_EXERCISE AIM_.
Include in the output exactly the lines from the opening of the data through the line containing "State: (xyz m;", and nothing more.

Records from a collection
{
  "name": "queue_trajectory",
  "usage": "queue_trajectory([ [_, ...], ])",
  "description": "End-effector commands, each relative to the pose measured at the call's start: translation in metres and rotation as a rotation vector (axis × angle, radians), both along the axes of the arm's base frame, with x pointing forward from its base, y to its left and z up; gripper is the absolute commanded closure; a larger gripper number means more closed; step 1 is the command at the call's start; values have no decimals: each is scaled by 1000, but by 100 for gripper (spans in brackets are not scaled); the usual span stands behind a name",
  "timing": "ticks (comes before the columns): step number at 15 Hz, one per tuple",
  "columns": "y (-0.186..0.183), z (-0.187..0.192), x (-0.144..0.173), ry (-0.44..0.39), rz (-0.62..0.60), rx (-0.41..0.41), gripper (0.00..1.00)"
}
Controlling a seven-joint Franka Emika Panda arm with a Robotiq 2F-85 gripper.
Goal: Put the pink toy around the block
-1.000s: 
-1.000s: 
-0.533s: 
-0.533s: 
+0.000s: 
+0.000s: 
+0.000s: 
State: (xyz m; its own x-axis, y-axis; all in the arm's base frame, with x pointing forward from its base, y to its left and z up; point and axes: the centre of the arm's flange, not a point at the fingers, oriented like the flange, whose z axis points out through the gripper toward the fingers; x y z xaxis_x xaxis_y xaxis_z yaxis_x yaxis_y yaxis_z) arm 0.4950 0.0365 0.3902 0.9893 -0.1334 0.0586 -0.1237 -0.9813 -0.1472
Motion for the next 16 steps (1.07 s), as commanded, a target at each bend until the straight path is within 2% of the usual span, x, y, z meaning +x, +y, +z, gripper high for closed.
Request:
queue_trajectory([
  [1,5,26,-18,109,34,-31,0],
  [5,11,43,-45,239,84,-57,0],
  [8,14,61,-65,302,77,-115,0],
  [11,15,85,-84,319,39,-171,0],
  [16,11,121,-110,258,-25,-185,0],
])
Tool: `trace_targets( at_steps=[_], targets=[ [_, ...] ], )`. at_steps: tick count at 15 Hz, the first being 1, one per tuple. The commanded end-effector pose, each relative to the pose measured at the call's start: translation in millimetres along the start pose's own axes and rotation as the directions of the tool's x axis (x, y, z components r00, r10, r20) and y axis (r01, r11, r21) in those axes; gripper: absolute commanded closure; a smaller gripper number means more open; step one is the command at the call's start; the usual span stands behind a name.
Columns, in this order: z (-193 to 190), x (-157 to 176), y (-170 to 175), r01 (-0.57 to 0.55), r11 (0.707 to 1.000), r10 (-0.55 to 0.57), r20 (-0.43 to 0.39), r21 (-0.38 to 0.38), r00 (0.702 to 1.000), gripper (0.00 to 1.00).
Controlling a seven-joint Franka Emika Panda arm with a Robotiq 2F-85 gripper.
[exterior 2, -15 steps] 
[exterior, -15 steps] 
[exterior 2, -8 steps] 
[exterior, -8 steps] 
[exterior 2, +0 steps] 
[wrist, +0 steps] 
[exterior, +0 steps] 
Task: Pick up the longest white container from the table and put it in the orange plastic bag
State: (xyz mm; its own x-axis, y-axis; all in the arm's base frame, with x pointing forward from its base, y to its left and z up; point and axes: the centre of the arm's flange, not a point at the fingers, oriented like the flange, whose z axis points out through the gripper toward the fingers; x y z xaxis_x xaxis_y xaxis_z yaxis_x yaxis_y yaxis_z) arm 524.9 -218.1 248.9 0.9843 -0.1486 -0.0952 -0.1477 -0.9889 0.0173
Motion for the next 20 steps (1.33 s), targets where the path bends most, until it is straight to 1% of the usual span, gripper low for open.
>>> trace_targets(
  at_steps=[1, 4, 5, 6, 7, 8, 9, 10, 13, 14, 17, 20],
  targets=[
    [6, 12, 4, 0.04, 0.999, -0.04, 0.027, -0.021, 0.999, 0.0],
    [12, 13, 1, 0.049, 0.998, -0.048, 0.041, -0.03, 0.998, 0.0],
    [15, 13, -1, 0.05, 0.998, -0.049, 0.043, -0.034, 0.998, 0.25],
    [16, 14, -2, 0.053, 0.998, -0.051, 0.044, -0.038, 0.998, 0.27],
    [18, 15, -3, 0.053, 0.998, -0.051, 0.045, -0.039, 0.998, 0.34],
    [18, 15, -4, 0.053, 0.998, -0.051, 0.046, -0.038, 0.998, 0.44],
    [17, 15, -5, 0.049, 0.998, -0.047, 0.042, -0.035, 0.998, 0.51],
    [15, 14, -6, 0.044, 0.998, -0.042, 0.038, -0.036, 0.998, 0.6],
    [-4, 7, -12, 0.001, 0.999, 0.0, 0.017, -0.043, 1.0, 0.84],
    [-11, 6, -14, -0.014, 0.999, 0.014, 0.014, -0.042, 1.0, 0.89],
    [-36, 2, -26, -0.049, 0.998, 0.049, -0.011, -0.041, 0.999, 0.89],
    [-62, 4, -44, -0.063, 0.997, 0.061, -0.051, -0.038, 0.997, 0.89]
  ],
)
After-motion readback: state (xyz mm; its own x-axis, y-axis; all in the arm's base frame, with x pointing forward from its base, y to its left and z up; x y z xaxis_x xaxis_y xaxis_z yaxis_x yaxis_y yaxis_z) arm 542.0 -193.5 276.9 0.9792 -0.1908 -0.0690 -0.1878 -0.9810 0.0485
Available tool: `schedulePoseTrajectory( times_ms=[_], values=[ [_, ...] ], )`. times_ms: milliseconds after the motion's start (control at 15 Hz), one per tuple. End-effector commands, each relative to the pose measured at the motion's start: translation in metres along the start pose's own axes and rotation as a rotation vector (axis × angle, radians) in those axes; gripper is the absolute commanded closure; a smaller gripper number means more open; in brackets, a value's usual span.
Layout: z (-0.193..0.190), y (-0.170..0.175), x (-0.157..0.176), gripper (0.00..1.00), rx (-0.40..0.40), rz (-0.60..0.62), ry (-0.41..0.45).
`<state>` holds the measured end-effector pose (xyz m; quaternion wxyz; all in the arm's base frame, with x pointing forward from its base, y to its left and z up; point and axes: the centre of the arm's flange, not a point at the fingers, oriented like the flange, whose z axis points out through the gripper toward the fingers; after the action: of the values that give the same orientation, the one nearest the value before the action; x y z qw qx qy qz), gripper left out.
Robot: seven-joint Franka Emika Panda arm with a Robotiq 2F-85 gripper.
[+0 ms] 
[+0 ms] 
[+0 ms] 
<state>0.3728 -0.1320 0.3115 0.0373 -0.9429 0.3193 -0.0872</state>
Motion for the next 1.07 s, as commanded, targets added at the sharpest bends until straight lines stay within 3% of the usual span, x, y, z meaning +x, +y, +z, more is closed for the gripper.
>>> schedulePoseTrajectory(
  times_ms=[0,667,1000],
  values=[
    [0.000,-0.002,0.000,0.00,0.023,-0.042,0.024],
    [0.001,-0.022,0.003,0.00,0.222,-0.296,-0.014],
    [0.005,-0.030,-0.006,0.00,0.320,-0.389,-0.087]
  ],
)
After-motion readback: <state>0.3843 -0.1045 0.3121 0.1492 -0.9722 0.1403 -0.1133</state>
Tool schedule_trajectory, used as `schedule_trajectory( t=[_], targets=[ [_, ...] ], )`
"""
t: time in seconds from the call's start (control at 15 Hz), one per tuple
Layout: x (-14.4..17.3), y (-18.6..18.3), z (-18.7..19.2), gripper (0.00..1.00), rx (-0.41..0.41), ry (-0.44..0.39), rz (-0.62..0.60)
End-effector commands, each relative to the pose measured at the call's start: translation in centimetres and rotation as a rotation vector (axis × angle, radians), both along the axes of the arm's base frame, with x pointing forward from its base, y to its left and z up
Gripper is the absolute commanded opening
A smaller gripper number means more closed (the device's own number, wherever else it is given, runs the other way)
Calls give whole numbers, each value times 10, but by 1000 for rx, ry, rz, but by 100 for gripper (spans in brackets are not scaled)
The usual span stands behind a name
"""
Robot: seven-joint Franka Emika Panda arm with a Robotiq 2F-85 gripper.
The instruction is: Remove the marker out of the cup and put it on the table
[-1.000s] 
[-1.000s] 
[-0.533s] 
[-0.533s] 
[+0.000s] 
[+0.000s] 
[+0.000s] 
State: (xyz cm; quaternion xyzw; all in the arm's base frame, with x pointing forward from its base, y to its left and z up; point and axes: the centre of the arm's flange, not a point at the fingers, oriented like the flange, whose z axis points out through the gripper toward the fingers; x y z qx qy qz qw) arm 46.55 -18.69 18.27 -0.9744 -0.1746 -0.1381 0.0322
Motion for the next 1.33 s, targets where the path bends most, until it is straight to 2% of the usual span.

_RESPONSE TO THIS TASK_.
{
  "name": "queue_trajectory",
  "usage": "queue_trajectory([ [_, ...], ])",
  "description": "End-effector commands, each relative to the pose measured at the call's start: translation in metres and rotation as a rotation vector (axis × angle, radians), both along the axes of the arm's base frame, with x pointing forward from its base, y to its left and z up; gripper is the absolute commanded closure; a larger gripper number means more closed; step 1 is the command at the call's start; values have no decimals: each is scaled by 1000, but by 100 for gripper (spans in brackets are not scaled); the usual span stands behind a name",
  "timing": "ticks (comes before the columns): step number at 15 Hz, one per tuple",
  "columns": "y (-0.186..0.183), z (-0.187..0.192), x (-0.144..0.173), ry (-0.44..0.39), rz (-0.62..0.60), rx (-0.41..0.41), gripper (0.00..1.00)"
}
Controlling a seven-joint Franka Emika Panda arm with a Robotiq 2F-85 gripper.
Goal: Put the pink toy around the block
-1.000s: 
-1.000s: 
-0.533s: 
-0.533s: 
+0.000s: 
+0.000s: 
+0.000s: 
State: (xyz m; its own x-axis, y-axis; all in the arm's base frame, with x pointing forward from its base, y to its left and z up; point and axes: the centre of the arm's flange, not a point at the fingers, oriented like the flange, whose z axis points out through the gripper toward the fingers; x y z xaxis_x xaxis_y xaxis_z yaxis_x yaxis_y yaxis_z) arm 0.4950 0.0365 0.3902 0.9893 -0.1334 0.0586 -0.1237 -0.9813 -0.1472

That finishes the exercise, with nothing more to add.